Em 90, cercado pelos amigos e artistas plásticos Wega Nery, Tomie Ohtake e Wesley Duke Lee

Pietro Maria Bardi morreu na madrugada de ontem, em São Paulo, pouco antes de completar 100 anos, em fevereiro de 2000. O Museu de Arte de São Paulo - Masp - que ele ajudou a criar, já havia programado uma série de eventos para comemorar o aniversário do homem que ajudou a formar o que, ainda hoje, é considerado o melhor acervo de artes plásticas do País. A fama de temperamental acompanhou Bardi durante toda a vida. Desde os anos 40, quando confabulava com o lendário diretor dos Diários Associados, Assis Chateaubriand, para comprar na Europa telas de pintores famosos para formar o acervo do Masp, Bardi batia duro para conseguir o que queria, disputando com marchands do Primeiro Mundo a primazia na obtenção de quadros famosos. O faro especial para descobrir raridades e comprá-las a preços módicos - aproveitando-se da situação precária da Europa no pós-Guerra - deu a ele a fama de enganador. Havia quem duvidasse da originalidade das telas que ele incorporou ao acervo do Museu de São Paulo (leia texto nesta página). Mas foi graças à sua habilidade que o Masp incorporou ao acervo quatro telas de Van Gogh, 13 quadros de Renoir, 743 esculturas de Degas e, o que parecia impossível, uma obra de Rafael.

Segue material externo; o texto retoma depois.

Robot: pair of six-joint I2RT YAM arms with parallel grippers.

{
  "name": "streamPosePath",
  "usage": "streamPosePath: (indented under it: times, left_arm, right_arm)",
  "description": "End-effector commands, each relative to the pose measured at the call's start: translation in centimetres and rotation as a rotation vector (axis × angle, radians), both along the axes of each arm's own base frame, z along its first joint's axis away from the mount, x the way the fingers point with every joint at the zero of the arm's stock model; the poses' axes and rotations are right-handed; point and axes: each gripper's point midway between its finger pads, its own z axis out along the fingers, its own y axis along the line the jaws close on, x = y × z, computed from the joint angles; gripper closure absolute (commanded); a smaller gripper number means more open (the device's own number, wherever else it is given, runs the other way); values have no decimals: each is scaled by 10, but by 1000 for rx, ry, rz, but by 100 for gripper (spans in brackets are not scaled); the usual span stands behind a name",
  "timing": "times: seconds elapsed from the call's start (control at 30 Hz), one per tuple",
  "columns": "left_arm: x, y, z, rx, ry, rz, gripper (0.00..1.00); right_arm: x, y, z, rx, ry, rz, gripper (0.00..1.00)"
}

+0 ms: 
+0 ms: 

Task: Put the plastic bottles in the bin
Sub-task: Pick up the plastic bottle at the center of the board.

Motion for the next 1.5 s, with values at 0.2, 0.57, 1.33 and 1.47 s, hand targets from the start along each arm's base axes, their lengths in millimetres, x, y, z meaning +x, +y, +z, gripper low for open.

Um traço polêmico de Bardi era sua admiração confessa por Benito Mussolini, com quem manteve amizade. Mas sua face insubordinada também se fazia presente toda vez que se indignava com o que considerava absurdo. Nos anos 80, quando ainda dirigia o Masp com mão de ferro, implicou com uma pichação política feita na fachada do museu e sobre ela escreveu a palavra ‘‘merda’’. Foi preso e só não sofreu condenação porque tinha 70 anos. Anárquico, comentou depois do episódio. ‘‘Que bom, posso continuar a escrever merda.’’ E seguiu até o fim da vida fazendo o que bem quis porque assim era Bardi: um homem livre, embora controverso, que no limiar dos 100 anos ainda fazia planos. Sua grande lição foi acreditar na utopia e levá-la às últimas consequências como fez ao idealizar e construir o Masp.